● **Supplied entries**:

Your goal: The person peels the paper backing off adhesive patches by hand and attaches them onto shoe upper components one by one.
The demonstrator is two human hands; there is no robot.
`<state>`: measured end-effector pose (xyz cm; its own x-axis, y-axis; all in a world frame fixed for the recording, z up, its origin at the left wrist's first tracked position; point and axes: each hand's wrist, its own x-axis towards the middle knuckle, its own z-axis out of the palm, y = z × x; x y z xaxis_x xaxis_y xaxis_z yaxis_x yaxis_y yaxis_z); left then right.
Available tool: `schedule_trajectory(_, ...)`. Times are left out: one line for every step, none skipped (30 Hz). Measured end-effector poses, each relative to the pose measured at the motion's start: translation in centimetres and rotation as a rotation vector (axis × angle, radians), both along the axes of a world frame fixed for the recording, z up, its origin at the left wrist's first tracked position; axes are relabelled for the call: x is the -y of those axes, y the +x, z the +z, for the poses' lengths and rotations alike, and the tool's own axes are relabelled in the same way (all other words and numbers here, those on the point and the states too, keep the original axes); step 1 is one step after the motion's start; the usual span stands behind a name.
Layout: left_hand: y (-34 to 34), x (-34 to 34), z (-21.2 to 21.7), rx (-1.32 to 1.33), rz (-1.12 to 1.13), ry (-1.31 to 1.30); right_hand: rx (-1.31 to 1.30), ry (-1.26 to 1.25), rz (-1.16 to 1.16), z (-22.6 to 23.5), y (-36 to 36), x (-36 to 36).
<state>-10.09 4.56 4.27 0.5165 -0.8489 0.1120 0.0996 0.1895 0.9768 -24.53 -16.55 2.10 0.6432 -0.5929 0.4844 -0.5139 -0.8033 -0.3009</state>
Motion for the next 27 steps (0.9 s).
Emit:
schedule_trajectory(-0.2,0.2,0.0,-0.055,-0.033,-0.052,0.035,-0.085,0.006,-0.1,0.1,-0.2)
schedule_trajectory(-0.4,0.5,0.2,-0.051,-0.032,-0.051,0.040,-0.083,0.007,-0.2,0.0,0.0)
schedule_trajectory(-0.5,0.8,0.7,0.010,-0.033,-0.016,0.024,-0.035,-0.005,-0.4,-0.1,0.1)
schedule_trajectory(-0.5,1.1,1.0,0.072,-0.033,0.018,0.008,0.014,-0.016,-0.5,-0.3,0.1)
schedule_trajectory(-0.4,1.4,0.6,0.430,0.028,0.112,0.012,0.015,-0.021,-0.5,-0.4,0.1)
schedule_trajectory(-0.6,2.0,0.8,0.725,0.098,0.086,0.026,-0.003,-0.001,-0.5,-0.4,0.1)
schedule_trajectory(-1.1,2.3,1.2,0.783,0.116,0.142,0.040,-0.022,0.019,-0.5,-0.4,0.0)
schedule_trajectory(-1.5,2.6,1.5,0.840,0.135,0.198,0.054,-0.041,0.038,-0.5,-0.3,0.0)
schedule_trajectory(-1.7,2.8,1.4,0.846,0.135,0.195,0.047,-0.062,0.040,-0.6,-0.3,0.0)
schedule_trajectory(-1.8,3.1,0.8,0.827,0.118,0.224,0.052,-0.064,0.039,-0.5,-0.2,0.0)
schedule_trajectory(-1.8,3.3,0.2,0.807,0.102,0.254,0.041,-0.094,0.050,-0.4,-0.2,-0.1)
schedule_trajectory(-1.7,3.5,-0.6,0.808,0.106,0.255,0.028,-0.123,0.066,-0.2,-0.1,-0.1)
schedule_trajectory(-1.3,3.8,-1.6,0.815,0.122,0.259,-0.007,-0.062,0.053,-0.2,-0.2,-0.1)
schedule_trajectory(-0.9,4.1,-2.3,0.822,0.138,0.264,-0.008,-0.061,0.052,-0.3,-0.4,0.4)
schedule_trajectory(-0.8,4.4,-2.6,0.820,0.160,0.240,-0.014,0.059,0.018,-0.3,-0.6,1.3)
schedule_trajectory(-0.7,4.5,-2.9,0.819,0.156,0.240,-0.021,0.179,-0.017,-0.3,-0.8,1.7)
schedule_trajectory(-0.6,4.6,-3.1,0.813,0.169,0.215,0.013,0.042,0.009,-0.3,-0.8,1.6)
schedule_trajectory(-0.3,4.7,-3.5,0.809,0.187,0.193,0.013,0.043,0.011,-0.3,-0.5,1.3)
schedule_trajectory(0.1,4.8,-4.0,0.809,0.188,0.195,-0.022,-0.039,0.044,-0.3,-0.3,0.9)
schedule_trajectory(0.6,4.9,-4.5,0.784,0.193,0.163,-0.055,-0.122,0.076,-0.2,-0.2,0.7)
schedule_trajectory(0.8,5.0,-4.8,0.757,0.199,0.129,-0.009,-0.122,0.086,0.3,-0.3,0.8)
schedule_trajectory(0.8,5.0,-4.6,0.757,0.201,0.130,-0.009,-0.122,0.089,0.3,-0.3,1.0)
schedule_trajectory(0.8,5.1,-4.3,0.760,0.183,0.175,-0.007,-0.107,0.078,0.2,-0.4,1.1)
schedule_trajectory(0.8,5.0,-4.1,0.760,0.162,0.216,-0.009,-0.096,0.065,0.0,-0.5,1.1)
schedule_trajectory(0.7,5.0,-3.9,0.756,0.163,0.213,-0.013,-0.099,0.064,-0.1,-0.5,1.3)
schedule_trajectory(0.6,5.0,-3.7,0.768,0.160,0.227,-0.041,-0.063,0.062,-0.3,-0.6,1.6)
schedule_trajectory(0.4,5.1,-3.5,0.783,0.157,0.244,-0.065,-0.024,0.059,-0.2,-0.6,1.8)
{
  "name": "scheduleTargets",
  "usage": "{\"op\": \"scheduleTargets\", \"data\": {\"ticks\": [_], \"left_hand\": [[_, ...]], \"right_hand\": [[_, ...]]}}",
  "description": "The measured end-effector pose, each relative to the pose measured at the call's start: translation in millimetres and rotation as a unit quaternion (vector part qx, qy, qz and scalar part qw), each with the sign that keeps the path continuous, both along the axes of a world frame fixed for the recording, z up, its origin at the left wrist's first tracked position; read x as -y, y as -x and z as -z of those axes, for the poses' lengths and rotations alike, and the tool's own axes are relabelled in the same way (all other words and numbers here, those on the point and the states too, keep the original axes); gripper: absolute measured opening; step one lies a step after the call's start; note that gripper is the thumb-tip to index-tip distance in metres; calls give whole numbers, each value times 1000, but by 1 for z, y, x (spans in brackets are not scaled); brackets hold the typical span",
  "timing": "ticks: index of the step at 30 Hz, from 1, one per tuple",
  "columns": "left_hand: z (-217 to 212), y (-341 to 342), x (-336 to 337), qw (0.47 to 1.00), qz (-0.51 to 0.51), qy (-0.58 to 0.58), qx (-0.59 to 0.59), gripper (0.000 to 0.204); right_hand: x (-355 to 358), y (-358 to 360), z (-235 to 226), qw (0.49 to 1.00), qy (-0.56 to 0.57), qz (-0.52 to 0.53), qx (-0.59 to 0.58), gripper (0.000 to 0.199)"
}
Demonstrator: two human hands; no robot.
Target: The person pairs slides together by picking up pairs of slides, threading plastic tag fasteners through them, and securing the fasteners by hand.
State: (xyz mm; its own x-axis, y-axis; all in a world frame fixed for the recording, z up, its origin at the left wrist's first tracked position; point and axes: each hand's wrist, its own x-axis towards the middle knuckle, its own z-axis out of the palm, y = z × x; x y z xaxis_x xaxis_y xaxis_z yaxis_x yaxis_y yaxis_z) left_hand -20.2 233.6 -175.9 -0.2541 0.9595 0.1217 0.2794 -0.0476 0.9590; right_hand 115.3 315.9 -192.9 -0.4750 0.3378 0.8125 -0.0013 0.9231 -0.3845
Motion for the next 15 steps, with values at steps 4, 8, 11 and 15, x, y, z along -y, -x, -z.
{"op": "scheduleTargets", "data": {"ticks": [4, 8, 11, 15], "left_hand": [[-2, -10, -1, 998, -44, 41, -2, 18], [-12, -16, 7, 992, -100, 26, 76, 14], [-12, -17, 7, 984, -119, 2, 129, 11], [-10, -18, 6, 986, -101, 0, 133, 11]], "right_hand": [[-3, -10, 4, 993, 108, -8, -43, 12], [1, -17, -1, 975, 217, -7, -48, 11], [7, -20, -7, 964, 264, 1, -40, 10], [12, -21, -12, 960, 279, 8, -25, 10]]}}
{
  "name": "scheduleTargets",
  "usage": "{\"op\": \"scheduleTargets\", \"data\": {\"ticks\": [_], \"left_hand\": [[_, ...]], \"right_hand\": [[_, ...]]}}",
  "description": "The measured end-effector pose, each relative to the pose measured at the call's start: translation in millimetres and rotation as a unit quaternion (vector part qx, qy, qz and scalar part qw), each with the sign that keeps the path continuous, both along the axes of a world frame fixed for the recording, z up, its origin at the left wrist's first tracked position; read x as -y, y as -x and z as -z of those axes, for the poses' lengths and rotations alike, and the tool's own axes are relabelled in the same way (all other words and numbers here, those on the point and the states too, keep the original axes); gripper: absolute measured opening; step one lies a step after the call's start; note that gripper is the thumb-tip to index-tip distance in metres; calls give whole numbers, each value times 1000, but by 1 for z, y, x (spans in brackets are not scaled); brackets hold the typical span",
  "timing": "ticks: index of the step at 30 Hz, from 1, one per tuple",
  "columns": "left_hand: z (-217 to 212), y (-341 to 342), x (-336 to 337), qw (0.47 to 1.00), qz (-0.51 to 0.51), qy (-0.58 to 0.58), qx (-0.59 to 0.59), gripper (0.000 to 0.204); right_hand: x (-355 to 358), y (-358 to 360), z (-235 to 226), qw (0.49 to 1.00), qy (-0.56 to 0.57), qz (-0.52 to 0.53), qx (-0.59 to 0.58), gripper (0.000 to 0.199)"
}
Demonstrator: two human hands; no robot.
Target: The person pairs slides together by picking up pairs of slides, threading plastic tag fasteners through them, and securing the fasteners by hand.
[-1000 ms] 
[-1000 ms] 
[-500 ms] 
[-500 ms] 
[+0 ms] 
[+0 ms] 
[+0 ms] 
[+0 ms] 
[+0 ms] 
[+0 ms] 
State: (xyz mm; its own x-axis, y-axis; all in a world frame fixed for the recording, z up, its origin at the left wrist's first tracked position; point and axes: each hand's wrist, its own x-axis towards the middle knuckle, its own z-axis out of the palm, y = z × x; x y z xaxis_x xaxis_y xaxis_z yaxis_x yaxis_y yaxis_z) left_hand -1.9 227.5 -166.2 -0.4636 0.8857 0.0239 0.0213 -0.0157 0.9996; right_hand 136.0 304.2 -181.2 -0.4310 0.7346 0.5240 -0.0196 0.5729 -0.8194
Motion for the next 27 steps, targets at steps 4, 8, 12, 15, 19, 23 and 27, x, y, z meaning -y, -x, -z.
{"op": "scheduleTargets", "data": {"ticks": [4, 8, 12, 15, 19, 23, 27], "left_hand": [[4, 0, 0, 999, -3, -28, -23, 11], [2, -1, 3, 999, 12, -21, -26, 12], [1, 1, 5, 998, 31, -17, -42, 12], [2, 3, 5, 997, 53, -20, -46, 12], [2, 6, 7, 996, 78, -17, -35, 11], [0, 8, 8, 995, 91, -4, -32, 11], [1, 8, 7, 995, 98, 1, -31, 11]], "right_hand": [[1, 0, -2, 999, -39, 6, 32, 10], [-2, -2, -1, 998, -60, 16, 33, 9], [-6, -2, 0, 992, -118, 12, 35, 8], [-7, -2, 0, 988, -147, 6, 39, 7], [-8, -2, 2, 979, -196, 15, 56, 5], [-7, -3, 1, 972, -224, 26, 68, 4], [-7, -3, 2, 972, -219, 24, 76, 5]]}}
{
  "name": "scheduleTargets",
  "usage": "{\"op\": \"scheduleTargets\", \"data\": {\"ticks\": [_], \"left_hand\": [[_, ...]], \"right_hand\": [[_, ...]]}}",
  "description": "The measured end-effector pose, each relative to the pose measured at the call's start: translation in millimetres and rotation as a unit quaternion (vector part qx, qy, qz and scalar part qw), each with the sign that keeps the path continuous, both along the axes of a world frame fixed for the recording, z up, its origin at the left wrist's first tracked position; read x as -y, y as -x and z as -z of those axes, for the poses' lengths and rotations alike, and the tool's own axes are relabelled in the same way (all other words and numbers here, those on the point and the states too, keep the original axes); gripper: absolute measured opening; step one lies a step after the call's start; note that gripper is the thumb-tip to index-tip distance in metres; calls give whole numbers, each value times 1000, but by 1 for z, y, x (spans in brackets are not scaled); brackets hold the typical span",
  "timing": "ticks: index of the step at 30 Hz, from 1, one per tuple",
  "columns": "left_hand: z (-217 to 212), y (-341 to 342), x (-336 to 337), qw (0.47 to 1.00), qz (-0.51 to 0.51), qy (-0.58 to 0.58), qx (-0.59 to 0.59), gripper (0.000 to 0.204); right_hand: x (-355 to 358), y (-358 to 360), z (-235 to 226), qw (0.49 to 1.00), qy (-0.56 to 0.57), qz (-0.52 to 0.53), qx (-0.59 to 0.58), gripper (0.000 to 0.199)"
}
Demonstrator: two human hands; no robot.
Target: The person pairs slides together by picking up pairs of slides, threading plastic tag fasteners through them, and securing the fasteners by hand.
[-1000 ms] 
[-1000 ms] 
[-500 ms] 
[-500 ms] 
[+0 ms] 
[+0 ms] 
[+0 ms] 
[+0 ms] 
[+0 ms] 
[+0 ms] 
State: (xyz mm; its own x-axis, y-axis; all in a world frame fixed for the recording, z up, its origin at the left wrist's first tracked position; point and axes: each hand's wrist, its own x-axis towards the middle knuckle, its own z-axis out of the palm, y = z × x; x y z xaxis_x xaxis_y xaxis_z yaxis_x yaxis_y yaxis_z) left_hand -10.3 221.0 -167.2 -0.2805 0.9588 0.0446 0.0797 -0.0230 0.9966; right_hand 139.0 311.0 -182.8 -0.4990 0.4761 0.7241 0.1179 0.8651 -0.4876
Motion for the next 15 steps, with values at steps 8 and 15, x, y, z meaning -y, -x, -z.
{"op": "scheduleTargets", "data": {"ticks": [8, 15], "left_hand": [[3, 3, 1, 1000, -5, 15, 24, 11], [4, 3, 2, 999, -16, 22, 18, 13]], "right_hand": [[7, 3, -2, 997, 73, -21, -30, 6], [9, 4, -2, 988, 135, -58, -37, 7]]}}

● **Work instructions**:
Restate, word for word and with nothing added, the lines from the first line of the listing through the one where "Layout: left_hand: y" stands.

● **Exercise answer**:
Your goal: The person peels the paper backing off adhesive patches by hand and attaches them onto shoe upper components one by one.
The demonstrator is two human hands; there is no robot.
`<state>`: measured end-effector pose (xyz cm; its own x-axis, y-axis; all in a world frame fixed for the recording, z up, its origin at the left wrist's first tracked position; point and axes: each hand's wrist, its own x-axis towards the middle knuckle, its own z-axis out of the palm, y = z × x; x y z xaxis_x xaxis_y xaxis_z yaxis_x yaxis_y yaxis_z); left then right.
Available tool: `schedule_trajectory(_, ...)`. Times are left out: one line for every step, none skipped (30 Hz). Measured end-effector poses, each relative to the pose measured at the motion's start: translation in centimetres and rotation as a rotation vector (axis × angle, radians), both along the axes of a world frame fixed for the recording, z up, its origin at the left wrist's first tracked position; axes are relabelled for the call: x is the -y of those axes, y the +x, z the +z, for the poses' lengths and rotations alike, and the tool's own axes are relabelled in the same way (all other words and numbers here, those on the point and the states too, keep the original axes); step 1 is one step after the motion's start; the usual span stands behind a name.
Layout: left_hand: y (-34 to 34), x (-34 to 34), z (-21.2 to 21.7), rx (-1.32 to 1.33), rz (-1.12 to 1.13), ry (-1.31 to 1.30); right_hand: rx (-1.31 to 1.30), ry (-1.26 to 1.25), rz (-1.16 to 1.16), z (-22.6 to 23.5), y (-36 to 36), x (-36 to 36).

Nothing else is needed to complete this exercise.